Avogadro's Law

Avogadro's Law was invented by Amedeo Carlo Avogadro in 1811. He was an Italian chemist and mathematician physicist. He said that, at constant temperature and pressure, two different ideal gases with similar volumes must contain an equal number of molecules. This law can be derived from the ideal gas equation.

In this article, we will discuss Avogadro's law, its formula, derivation, application, and other aspects facts related to it in detail.

What is Avogadro's Law?

Avogadro's law says that at constant temperature and pressure, gases with equal volume have an equal number of atoms or molecules. It means that the volume of gas is directly proportional to the number of moles in the gas. It is also called Avogadro's hypothesis or Avogadro's principle. Avogadro's law is suitable for ideal gases, but real gases behave a little differently from their ideal behavior. The law gives only approximation for the real gases. This law is convenient to measure the amount of gas present in a container.

👁 Avogadro's-Law

Avogadro Law Statement

At constant temperature and pressure, the total number of atoms or molecules of a gas, i.e., the amount of gaseous substance, is directly proportional to the volume occupied by the gas.

The law states that at constant temperature and pressure, the amount and volume of the gaseous substance in a gas is proportional to each other. To evaluate the number of particles in 1 mole gas, we use Avogadro's number. The value of Avogadro's number is = 6.023 × 10²³. It is used for the conversion between moles and grams.

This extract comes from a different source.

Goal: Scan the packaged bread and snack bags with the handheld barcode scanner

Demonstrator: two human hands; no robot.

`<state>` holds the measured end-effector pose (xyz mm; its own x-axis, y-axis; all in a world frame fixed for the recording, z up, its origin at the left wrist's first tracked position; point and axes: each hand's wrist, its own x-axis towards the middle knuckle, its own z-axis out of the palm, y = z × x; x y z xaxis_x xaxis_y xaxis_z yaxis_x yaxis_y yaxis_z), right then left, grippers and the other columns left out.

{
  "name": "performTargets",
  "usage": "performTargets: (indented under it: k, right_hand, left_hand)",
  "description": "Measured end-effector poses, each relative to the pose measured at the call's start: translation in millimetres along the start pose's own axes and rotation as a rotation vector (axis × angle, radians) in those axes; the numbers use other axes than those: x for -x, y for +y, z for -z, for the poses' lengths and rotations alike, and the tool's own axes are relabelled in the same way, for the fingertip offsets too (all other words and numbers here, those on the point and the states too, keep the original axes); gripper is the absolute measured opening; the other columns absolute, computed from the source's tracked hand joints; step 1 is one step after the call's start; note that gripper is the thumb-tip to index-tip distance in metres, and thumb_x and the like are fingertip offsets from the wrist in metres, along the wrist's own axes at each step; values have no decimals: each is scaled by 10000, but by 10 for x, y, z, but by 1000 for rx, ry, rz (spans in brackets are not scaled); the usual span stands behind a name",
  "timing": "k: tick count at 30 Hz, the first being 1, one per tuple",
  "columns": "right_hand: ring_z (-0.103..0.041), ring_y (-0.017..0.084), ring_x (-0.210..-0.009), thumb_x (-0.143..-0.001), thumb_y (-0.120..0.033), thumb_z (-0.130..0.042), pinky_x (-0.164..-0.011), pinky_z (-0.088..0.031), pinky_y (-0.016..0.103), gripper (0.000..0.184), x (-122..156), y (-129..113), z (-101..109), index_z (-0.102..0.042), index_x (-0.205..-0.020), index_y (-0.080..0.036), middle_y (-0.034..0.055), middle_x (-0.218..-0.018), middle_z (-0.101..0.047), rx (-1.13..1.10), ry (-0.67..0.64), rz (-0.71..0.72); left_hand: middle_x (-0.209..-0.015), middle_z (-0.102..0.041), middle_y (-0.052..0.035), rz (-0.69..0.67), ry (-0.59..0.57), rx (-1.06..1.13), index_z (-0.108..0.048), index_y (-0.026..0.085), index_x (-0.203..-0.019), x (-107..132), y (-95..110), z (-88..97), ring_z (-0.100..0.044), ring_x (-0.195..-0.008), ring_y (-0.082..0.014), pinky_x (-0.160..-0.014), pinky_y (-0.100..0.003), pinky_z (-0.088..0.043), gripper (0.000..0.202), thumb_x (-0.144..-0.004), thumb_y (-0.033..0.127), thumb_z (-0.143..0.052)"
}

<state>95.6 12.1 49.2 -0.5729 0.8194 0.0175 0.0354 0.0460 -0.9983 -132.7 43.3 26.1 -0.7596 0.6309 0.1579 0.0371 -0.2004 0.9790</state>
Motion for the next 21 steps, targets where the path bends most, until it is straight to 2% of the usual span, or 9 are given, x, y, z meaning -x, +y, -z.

Formula and Derivation of Avogadro's Law

At constant pressure and temperature, a particular gas with volume = V and a number of particles = n can be expressed by Avogadro's law as follows:

V ∝ n

⇒ V/n = k (k = Avogadro's constant)

When the number of particles is increased or decreased from n1 to n2, the volume is also increased or decreased from V1 to V2. This change in volume can be evaluated from:

V₁/n₁ = V₂/n₂

Derivation of Avogadro's Law from the Ideal Gas Equation

Avogadro's law can arise from the ideal gas equation. The process is discussed below:

We know, for ideal gases,

PV = nRT

where,

• ‘P’ is the gaseous pressure applied on the walls of its container
• ‘V’ is the volume preoccupied by the gas
• ‘n’ is the number of moles of gas
• ‘R’ is the universal gas constant
• ‘T’ is the temperature of the gas in kelvin

Now, we can obtain the following equation by reshuffling the ideal gas equation,

V/n = (RT)/P

V/n = k

Here, the value of (RT)/P = k or constant, because the temperature and pressure are kept constant and the product of two or more constants is always a constant.

Thus, it is proved that the volume occupied by the gas and the number of molecules present in the gas are proportionally related.

Graphical Representation of Avogadro's Law

In the graphical representation of Avogadro's law, the X axis represents the amount of substances and the Y axis represents the volume of the gas. The presentation is given below:

👁 Avogadro's-Law-Graph

In this graph, the straight line from the center implies that the increase in volume is proportional to the increase in substances or moles.

Molar Volumes of a Gas

The molar volume of all ideal gases at STP is 22.4 liters. The value of Avogadro's constant k can be derived from the following equation:

k = RT/P (at constant pressure and temperature)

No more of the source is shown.